Should Williamson Holdings' consent application to establish a dairy farm at Killermont Station be accepted, it will cover more than 3600ha and have a maximum of 3850 cows, which will be indoors for most of the year.
Mr Peacocke said this was because the Mackenzie had a continental climate, not unlike Europe where cows were housed all year as normal practice.
The proposed farm management system, widely used in Europe, would enable the operator to limit the nutrient discharge from the cows to eliminate leaching of nitrogen and phosphorus, he said.
Urine patches and intensively grazing cows on crops in the winter were the highest risk factor for excessive N and P discharge to the environment.

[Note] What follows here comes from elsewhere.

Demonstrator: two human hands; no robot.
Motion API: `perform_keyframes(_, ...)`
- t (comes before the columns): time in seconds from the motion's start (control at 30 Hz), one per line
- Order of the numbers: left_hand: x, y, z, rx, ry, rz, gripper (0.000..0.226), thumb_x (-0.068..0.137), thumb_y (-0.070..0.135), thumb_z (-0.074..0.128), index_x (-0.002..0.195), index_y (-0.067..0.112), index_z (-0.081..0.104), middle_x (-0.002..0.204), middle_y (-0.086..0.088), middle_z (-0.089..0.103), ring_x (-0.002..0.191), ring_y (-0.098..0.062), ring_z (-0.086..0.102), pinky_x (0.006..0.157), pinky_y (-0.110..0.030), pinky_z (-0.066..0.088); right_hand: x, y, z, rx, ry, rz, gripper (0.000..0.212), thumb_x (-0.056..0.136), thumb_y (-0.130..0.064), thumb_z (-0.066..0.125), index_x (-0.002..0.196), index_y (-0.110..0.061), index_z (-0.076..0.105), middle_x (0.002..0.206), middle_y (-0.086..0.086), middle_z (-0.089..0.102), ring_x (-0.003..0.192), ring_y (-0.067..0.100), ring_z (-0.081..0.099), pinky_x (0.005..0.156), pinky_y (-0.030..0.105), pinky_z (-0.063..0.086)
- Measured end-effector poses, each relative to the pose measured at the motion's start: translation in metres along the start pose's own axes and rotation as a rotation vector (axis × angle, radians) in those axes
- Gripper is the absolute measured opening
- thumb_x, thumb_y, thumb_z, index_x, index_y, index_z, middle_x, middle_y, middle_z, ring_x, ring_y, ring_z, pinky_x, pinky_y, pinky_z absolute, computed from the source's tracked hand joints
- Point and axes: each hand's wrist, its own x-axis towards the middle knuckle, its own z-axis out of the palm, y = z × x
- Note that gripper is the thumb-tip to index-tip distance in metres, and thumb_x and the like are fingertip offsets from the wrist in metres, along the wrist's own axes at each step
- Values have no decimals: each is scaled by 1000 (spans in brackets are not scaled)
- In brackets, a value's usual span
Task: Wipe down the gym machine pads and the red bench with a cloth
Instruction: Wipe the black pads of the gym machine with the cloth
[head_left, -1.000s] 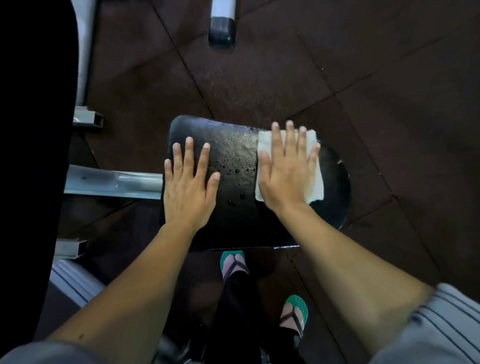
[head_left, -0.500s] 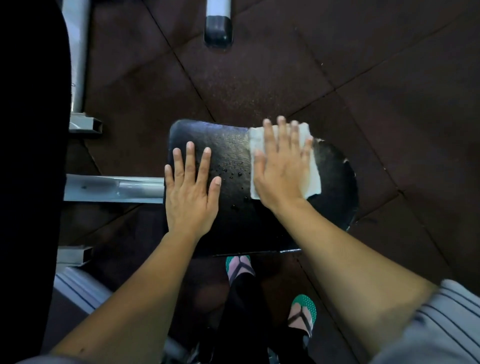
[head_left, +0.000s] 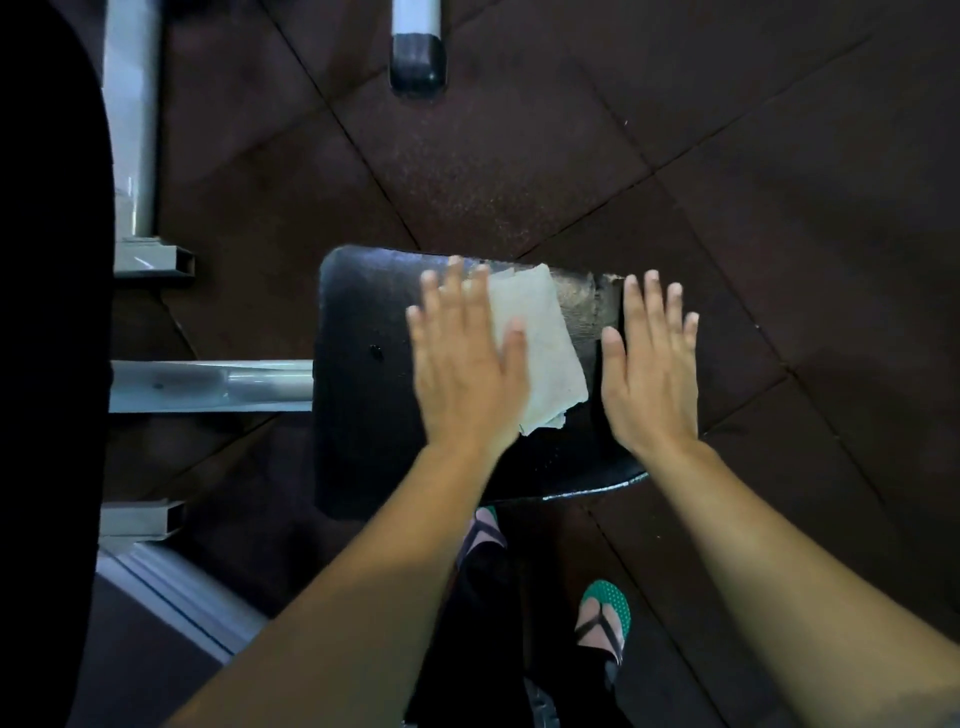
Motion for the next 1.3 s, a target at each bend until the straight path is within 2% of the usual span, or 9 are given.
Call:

Keeping cows off the land during the times of low temperature and high soil water content would eliminate that risk.
Mr Peacocke agreed with scientist Dr John Keoghan's comments in yesterday's Timaru Herald that the area was fragile.
"The Mackenzie Basin is a fragile environment being eroded by wind and increasingly habituated by wilding pines and hieracium," Mr Peacocke said.
"To suggest that the Mackenzie is an unspoilt tussock-covered wilderness is illogical in the extreme if one ... looks closely at the ground cover."
He said that without continued grazing of the high country by merino wethers, "the infestation of wilding pines will run unabated and the high country will look more like Canada in 20 to 30 years".